*** Dataset content ***
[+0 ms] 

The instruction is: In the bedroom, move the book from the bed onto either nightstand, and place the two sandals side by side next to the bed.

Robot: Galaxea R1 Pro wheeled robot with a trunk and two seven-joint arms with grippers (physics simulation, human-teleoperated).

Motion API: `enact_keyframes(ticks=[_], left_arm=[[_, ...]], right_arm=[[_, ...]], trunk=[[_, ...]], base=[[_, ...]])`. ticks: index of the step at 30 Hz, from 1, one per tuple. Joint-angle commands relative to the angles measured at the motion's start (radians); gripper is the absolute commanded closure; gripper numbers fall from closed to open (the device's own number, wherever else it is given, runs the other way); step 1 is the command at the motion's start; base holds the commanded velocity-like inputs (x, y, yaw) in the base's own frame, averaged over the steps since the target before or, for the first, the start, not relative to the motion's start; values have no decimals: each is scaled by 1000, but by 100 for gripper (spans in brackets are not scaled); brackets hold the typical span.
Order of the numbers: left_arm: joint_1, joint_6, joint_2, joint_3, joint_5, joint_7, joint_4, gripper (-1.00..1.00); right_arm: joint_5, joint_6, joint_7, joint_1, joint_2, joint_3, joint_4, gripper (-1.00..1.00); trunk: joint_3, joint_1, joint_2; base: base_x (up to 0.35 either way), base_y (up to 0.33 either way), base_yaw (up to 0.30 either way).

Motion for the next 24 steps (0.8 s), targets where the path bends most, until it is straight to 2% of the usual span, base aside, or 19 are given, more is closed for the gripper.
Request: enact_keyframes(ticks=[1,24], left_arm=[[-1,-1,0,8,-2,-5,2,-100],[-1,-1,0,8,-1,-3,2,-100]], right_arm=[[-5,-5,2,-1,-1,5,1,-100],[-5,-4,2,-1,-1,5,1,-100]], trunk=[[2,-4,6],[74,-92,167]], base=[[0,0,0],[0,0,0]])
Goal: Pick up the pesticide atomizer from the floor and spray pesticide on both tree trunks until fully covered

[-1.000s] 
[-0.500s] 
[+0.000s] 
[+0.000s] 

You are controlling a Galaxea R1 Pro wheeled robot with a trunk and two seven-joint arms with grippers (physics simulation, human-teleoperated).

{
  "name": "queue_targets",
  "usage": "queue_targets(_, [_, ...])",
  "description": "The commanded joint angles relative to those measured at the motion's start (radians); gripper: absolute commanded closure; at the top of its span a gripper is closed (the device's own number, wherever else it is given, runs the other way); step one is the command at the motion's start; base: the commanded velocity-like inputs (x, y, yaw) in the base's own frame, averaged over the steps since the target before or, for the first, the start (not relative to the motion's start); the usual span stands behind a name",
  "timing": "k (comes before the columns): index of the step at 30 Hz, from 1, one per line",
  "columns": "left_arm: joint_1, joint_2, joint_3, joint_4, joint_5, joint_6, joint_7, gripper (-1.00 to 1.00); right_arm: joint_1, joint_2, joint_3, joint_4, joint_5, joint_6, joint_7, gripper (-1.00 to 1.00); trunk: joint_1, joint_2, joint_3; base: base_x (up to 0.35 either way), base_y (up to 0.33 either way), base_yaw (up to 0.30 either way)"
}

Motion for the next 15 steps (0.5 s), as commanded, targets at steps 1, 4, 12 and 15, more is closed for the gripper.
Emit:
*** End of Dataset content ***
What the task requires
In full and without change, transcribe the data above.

Task answer
[+0 ms] 

The instruction is: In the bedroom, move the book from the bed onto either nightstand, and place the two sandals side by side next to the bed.

Robot: Galaxea R1 Pro wheeled robot with a trunk and two seven-joint arms with grippers (physics simulation, human-teleoperated).

Motion API: `enact_keyframes(ticks=[_], left_arm=[[_, ...]], right_arm=[[_, ...]], trunk=[[_, ...]], base=[[_, ...]])`. ticks: index of the step at 30 Hz, from 1, one per tuple. Joint-angle commands relative to the angles measured at the motion's start (radians); gripper is the absolute commanded closure; gripper numbers fall from closed to open (the device's own number, wherever else it is given, runs the other way); step 1 is the command at the motion's start; base holds the commanded velocity-like inputs (x, y, yaw) in the base's own frame, averaged over the steps since the target before or, for the first, the start, not relative to the motion's start; values have no decimals: each is scaled by 1000, but by 100 for gripper (spans in brackets are not scaled); brackets hold the typical span.
Order of the numbers: left_arm: joint_1, joint_6, joint_2, joint_3, joint_5, joint_7, joint_4, gripper (-1.00..1.00); right_arm: joint_5, joint_6, joint_7, joint_1, joint_2, joint_3, joint_4, gripper (-1.00..1.00); trunk: joint_3, joint_1, joint_2; base: base_x (up to 0.35 either way), base_y (up to 0.33 either way), base_yaw (up to 0.30 either way).

Motion for the next 24 steps (0.8 s), targets where the path bends most, until it is straight to 2% of the usual span, base aside, or 19 are given, more is closed for the gripper.
Request: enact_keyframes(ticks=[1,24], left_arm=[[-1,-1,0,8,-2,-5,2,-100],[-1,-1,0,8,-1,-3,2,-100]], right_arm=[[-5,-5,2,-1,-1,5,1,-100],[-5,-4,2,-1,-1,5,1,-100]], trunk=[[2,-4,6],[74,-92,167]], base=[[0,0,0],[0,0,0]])
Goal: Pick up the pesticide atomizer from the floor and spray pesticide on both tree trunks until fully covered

[-1.000s] 
[-0.500s] 
[+0.000s] 
[+0.000s] 

You are controlling a Galaxea R1 Pro wheeled robot with a trunk and two seven-joint arms with grippers (physics simulation, human-teleoperated).

{
  "name": "queue_targets",
  "usage": "queue_targets(_, [_, ...])",
  "description": "The commanded joint angles relative to those measured at the motion's start (radians); gripper: absolute commanded closure; at the top of its span a gripper is closed (the device's own number, wherever else it is given, runs the other way); step one is the command at the motion's start; base: the commanded velocity-like inputs (x, y, yaw) in the base's own frame, averaged over the steps since the target before or, for the first, the start (not relative to the motion's start); the usual span stands behind a name",
  "timing": "k (comes before the columns): index of the step at 30 Hz, from 1, one per line",
  "columns": "left_arm: joint_1, joint_2, joint_3, joint_4, joint_5, joint_6, joint_7, gripper (-1.00 to 1.00); right_arm: joint_1, joint_2, joint_3, joint_4, joint_5, joint_6, joint_7, gripper (-1.00 to 1.00); trunk: joint_1, joint_2, joint_3; base: base_x (up to 0.35 either way), base_y (up to 0.33 either way), base_yaw (up to 0.30 either way)"
}

Motion for the next 15 steps (0.5 s), as commanded, targets at steps 1, 4, 12 and 15, more is closed for the gripper.
Emit:

Work on the exercise is now finished.